Sat Jun 17, 2017, 04:03 PM
Jun 2017

Looks like her insufferable "emo" phase is over. Goodbye My Chemical Romance/ Fall Out Boy/ Panic at the Disco, hello Yes/Rush/ELP.

I love Prog rock...always have, always will.

mahatmakanejeeves

(57,446 posts)
3. On vinyl, I hope.
Sat Jun 17, 2017, 04:05 PM
Jun 2017

Last edited Sun Jun 18, 2017, 08:26 AM - Edit history (1)

Please don't ask me who Goodbye My Chemical Romance, Fall Out Boy, and Panic at the Disco are. I get that they are groups, okay, but beyond that....

Thanks for writing.

 

Still In Wisconsin

(4,450 posts)
4. Trust me you don't wanna know.
Sat Jun 17, 2017, 04:21 PM
Jun 2017

My best analogy for those "bands" would be The Cure, but way more sucky and morose, with an extra helping of angst and whiney.

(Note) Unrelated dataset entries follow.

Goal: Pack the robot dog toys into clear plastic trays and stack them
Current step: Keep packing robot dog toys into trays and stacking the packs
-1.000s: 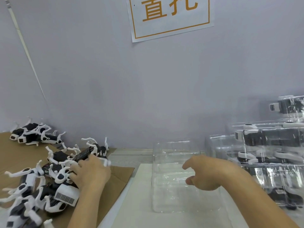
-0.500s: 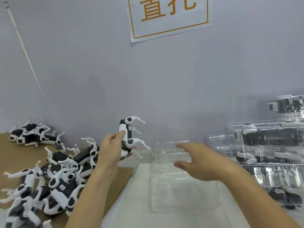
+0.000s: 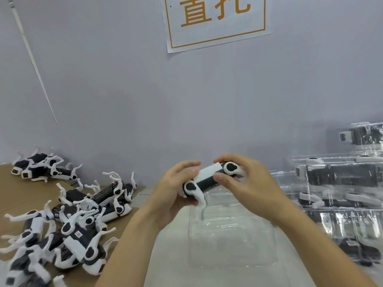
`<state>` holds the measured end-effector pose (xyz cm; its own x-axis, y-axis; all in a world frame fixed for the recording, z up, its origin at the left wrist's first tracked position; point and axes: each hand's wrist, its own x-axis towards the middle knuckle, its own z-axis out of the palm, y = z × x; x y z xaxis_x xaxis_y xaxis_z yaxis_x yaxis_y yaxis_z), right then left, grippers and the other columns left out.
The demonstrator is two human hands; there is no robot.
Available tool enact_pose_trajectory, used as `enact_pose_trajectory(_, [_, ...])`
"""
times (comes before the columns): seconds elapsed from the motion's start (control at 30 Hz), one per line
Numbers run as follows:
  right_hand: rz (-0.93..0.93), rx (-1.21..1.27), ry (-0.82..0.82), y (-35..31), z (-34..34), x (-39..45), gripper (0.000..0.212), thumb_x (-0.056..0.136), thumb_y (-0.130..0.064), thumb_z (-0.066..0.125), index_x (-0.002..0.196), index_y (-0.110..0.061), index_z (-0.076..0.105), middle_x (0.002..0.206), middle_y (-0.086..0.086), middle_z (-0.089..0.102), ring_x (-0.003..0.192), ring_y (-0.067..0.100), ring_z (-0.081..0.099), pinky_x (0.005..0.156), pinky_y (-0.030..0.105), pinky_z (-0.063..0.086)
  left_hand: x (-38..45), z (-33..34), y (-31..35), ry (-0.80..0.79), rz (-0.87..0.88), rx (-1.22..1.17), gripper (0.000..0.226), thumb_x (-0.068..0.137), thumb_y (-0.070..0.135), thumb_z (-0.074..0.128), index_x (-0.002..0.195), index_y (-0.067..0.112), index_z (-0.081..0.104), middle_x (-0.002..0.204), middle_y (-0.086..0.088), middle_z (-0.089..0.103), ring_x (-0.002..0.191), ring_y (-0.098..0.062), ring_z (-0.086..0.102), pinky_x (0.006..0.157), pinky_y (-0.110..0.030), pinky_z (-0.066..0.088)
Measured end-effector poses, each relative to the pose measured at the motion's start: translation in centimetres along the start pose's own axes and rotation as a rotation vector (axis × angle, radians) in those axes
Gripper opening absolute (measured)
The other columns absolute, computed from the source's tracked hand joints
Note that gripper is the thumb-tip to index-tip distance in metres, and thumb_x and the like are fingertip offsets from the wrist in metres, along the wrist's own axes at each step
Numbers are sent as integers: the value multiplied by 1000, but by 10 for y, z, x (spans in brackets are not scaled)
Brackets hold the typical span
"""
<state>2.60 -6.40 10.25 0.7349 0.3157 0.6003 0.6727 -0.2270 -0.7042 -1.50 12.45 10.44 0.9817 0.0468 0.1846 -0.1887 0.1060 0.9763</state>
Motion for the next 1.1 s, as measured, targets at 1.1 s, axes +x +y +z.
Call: enact_pose_trajectory(1.1, [-47, -596, -149, 33, -6, 0, 57, 90, -17, 63, 127, -53, 37, 98, -12, 56, 98, 17, 54, 82, 38, 45, 24, -2, -86, 306, 156, 628, 23, 95, 14, 63, 104, 36, 60, 111, 19, 62, 108, -4, 57, 79, -11, 41])
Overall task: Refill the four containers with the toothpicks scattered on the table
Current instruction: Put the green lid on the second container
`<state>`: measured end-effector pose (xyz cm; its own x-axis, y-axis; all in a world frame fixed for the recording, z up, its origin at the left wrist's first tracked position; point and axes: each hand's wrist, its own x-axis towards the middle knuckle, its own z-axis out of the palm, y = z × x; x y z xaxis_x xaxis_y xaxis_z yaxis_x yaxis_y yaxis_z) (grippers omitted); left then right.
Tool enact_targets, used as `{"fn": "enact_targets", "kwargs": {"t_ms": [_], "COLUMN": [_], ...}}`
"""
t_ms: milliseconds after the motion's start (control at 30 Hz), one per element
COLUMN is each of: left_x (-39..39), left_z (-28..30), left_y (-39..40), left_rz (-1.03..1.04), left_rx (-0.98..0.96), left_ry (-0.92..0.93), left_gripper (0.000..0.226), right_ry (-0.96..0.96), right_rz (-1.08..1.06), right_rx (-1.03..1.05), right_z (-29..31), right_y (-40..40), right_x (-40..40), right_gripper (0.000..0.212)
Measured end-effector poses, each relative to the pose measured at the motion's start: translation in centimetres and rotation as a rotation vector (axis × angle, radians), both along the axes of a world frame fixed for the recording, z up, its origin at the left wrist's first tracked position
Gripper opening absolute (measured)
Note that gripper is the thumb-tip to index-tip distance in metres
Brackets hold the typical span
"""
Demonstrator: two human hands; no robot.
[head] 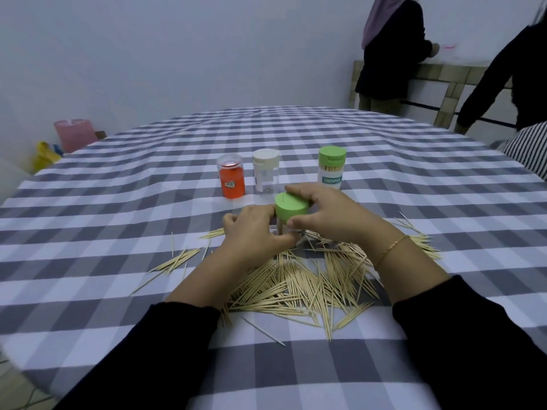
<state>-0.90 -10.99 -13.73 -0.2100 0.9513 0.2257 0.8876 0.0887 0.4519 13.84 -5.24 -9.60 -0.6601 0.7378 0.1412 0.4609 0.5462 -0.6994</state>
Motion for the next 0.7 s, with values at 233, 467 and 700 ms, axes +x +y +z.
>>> {"fn": "enact_targets", "kwargs": {"t_ms": [233,467,700], "left_x": [-0.9,-3.1,-4.3], "left_z": [3.3,6.9,5.9], "left_y": [0.5,3.7,6.5], "left_rz": [-0.040,0.156,0.166], "left_rx": [-0.136,0.078,-0.054], "left_ry": [0.276,0.272,0.422], "left_gripper": [0.059,0.053,0.066], "right_ry": [-0.190,-0.368,-0.591], "right_rz": [0.027,-0.146,-0.234], "right_rx": [0.081,0.386,0.623], "right_z": [2.2,4.9,4.5], "right_y": [1.5,4.5,7.1], "right_x": [-0.5,-1.2,-2.7], "right_gripper": [0.070,0.063,0.053]}}
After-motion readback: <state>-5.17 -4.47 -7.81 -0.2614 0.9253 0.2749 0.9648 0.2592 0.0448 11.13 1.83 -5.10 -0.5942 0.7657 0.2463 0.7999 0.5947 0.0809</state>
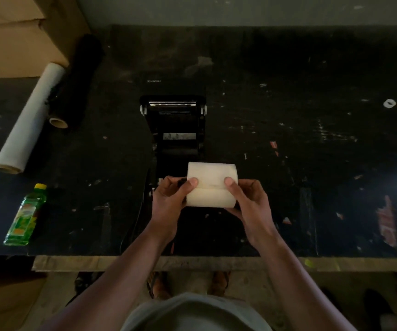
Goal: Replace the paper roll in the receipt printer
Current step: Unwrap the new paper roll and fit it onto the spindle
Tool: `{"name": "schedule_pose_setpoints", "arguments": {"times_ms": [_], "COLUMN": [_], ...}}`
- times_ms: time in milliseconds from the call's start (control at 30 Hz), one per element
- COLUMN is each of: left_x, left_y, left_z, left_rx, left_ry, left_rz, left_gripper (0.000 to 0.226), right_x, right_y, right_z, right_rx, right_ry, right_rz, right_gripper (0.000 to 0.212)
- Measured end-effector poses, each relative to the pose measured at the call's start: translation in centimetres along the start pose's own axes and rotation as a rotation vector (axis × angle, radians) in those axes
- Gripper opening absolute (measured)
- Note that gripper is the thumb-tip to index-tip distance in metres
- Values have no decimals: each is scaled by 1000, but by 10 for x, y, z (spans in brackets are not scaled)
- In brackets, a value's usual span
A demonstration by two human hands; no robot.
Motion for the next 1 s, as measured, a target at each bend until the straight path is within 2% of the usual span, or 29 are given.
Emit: {"name": "schedule_pose_setpoints", "arguments": {"times_ms": [167,233,333,433,500,600,667,700,767,867,1000], "left_x": [8,12,18,28,43,70,83,87,91,93,91], "left_y": [-9,-12,-15,-19,-27,-61,-82,-90,-105,-123,-146], "left_z": [35,54,82,110,124,159,168,170,176,194,217], "left_rx": [134,174,278,251,282,612,941,1090,1289,1428,1562], "left_ry": [-12,-29,-74,-190,-206,-189,-283,-354,-465,-549,-690], "left_rz": [59,52,66,34,-17,35,176,241,320,406,432], "left_gripper": [26,34,62,61,57,31,10,10,19,32,52], "right_x": [15,23,34,45,51,71,76,76,75,75,76], "right_y": [-2,-7,-15,-29,-38,-47,-49,-50,-50,-46,-35], "right_z": [-25,-39,-61,-85,-102,-144,-154,-154,-153,-159,-172], "right_rx": [104,138,204,335,415,463,485,495,500,511,518], "right_ry": [113,158,175,182,202,279,293,287,273,298,336], "right_rz": [63,77,123,160,164,149,141,141,141,149,171], "right_gripper": [89,86,76,64,60,60,59,62,70,77,71]}}
Point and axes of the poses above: each hand's wrist, its own x-axis towards the middle knuckle, its own z-axis out of the palm, y = z × x, the point moved 4 cm from there along x, towards the middle knuckle, and after that the axes turned 10 degrees about y, right-handed, at the moved point
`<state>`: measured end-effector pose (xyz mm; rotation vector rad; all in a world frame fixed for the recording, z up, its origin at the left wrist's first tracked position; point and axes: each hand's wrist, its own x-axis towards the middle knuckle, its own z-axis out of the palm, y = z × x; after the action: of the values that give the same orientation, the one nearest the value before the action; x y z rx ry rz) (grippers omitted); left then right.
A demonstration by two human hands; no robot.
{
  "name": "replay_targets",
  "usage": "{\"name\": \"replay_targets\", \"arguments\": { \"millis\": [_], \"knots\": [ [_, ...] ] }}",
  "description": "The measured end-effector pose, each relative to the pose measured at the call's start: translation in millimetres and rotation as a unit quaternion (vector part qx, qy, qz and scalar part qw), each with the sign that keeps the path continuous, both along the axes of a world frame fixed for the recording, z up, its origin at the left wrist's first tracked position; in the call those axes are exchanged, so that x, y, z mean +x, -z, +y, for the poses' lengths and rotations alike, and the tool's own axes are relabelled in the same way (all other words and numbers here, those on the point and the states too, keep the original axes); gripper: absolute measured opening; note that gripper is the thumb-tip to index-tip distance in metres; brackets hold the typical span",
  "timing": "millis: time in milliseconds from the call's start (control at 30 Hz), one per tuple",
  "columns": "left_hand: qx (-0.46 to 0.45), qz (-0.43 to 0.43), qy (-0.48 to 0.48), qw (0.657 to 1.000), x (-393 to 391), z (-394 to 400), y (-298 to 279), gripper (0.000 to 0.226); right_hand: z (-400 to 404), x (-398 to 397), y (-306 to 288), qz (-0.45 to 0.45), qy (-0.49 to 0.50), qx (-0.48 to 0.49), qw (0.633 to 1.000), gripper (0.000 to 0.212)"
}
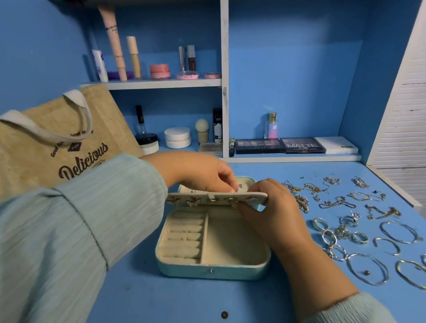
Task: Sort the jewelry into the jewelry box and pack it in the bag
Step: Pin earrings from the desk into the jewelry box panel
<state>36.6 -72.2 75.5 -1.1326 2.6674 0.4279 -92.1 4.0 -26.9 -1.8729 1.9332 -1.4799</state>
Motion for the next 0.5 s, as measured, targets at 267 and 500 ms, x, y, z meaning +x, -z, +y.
{"name": "replay_targets", "arguments": {
  "millis": [267, 500],
  "knots": [
    [-0.074, 0.178, 0.001, 0.981, 15, 44, -14, 0.015, 1, 2, -16, -0.013, 0.022, 0.069, 0.997, 0.020],
    [-0.184, 0.166, 0.015, 0.969, 19, 61, 7, 0.008, 17, -5, -27, 0.035, 0.044, 0.141, 0.988, 0.005]
  ]
}}
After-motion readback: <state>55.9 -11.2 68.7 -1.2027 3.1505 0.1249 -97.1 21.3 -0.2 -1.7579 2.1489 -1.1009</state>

And yes, it was my (new) vinyl copy of Fragile, although she has their whole catalog pretty much on her phone. Ah, kids.

 

Still In Wisconsin

(4,450 posts)
10. I think some of the music is ok, but to me it's soooooo self-indulgent...
Sat Jun 17, 2017, 09:33 PM
Jun 2017

I can't STAND Gerard Way. But lots of people say the same about some of the things I listen to, so who am I to talk?